In every discussion, including now in England, about the union of ‘four nations’ there is an acceptance that to deal with political reality the constitution of the UK needs changed and perhaps some tweaks to fiscal transfer just to sweeten the deal.
But what is always missing in these discussions is an assessment of something which has always been missing in the English then British system, accountability. It’s easy to see why the uncodified mass of medieval convention that the constitution was sufficient for an empire and for international hegemony. It allowed the Whig and Tories, then Labour and Conservative blocks of British politics to shape the state in their own image.

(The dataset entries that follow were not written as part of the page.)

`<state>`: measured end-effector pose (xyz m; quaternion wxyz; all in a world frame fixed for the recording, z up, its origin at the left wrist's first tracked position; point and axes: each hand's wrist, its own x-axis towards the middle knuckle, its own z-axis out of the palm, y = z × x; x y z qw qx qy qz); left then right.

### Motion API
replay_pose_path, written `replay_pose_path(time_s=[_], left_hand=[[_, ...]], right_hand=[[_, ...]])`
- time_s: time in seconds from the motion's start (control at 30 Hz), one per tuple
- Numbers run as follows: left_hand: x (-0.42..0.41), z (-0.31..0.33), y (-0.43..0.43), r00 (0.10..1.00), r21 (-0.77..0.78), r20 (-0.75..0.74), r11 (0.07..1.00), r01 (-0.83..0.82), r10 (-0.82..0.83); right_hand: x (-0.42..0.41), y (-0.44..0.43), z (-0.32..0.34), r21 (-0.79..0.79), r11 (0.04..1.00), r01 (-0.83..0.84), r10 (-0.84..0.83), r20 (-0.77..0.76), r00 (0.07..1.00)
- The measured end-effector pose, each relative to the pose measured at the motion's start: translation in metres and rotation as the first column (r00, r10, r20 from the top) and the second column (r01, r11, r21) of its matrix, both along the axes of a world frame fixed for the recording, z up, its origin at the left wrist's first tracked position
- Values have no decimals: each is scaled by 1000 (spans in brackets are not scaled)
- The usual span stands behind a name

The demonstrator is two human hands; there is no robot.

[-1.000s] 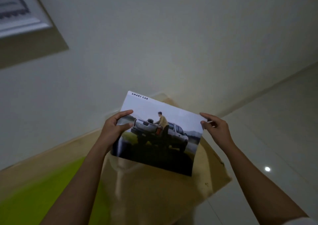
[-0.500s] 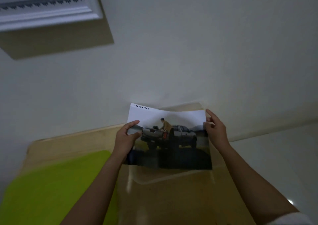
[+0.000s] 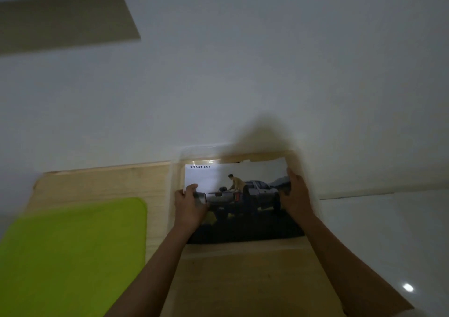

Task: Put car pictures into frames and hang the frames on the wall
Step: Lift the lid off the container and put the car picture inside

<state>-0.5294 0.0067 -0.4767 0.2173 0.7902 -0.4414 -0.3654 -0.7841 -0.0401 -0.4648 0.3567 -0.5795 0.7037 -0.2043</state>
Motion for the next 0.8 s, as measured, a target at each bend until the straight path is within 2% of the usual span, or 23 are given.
replay_pose_path(time_s=[0.1,0.27,0.53,0.63,0.73,0.8], left_hand=[[-5,-4,5,994,-24,111,1000,9,-7],[-8,-5,10,941,-46,326,993,106,-86],[-6,-17,17,878,-20,431,971,239,-207],[-8,-6,14,881,-79,399,948,310,-255],[-8,19,9,942,-173,214,939,297,-258],[2,38,6,958,-206,165,942,264,-233]], right_hand=[[2,2,0,-24,1000,18,-16,63,998],[3,3,-16,-7,1000,-24,24,14,1000],[6,11,-19,61,991,-117,124,-125,984],[7,13,-13,73,990,-122,131,-136,982],[16,11,4,59,992,-110,118,-160,980],[32,10,22,34,986,-164,168,-191,967]])
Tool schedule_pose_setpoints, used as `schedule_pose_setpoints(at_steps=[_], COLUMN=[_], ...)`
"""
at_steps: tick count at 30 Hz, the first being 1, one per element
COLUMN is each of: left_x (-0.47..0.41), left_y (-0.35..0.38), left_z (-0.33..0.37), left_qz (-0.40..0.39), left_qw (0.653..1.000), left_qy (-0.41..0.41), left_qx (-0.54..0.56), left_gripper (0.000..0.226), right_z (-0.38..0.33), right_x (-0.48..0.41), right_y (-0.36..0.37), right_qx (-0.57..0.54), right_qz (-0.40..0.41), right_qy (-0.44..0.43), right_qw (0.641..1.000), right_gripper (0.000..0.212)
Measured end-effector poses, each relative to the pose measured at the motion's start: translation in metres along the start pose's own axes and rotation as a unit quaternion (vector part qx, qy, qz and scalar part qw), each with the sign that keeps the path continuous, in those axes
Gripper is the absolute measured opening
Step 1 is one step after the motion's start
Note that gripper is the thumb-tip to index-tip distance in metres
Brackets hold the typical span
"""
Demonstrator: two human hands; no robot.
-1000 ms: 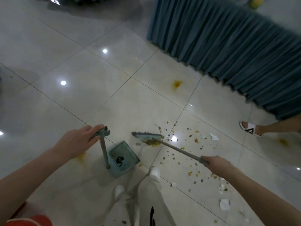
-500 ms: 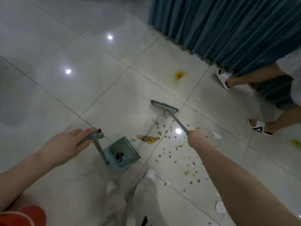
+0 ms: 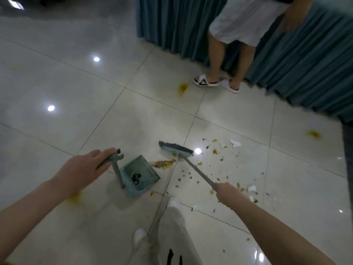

To this end Griffith in 1978 gave a lecture called the “political constitution” recognising rightly that in the UK constitutional debate is framed entirely through party politics. I agree with his assessment, but I don’t agree that this has created stability- far from it. The kind of gridlock our ‘flexible’ system was supposed to avoid came back to haunt us during the Brexit debate when it was clear that without checks and balances nearly half of the population was to be rode roughshod over.
In our law schools the Diceyan principle is still paramount in any discussion of public law. It’s the notion of “sovereignty” coming from the divine power of the crown in parliament. This line of Dicey is central to understanding his jurisprudence and the British establishment:
The principle of Parliamentary sovereignty means neither more nor less than this, namely, that Parliament thus defined has, under the English constitution, the right to make or unmake any law whatever; and, further, that no person or body is recognised by the law of England as having a right to override or set aside the legislation of Parliament.
This is what hems our court into a corner on nearly every issue of jurisprudence and why (at best) on a matter of human rights law the Supreme court can only declare incompatibility. By convention the minister then changes the law to comply with human rights jurisprudence, however this is not a requirement and even the highest court in the land cannot strike down parliamentary statute.
As pointed out on the Redlines podcast this week (an excellent listen) the only way we can truly federalise with proper checks and balances for the devolved legislatures is to abolish England. This is the template provided by Germany where after the war Prussia was officially abolished and split into separate states under the new federal German state.
But there is no political hunger for this coming from England at all. Much less the only solution offered by many is simply more devolution and more fiscal transfer. But again, this doesn’t address the underlying issue highlighted by seminal decisions such as Brexit; the lack of accountability within the system. A better accountability mechanism underpinning the union would be something like legislating the Sewell convention.
This, like every other convention of our constitution, is not a requirement but merely a political ‘wink and nod’ that Parliament won’t legislature over a devolved assembly without a consent motion from that assembly. If it were to be legislated for as part of a written constitution, then it would be similar to the US constitution which requires 3/4 state ratification (with Federal ratification) of a constitutional amendment.
Without these checks and balances the union will continue to lose its ability to adapt to a changing world. It will continue to alienate groups not supporting the majority decision and disenfranchise millions over vast geographical areas in the interest of pure party politics. This debate isn’t an abstract notion, it plays to the very real feeling that in some parts of the country a vote is worth less as a legal vehicle for change than in others.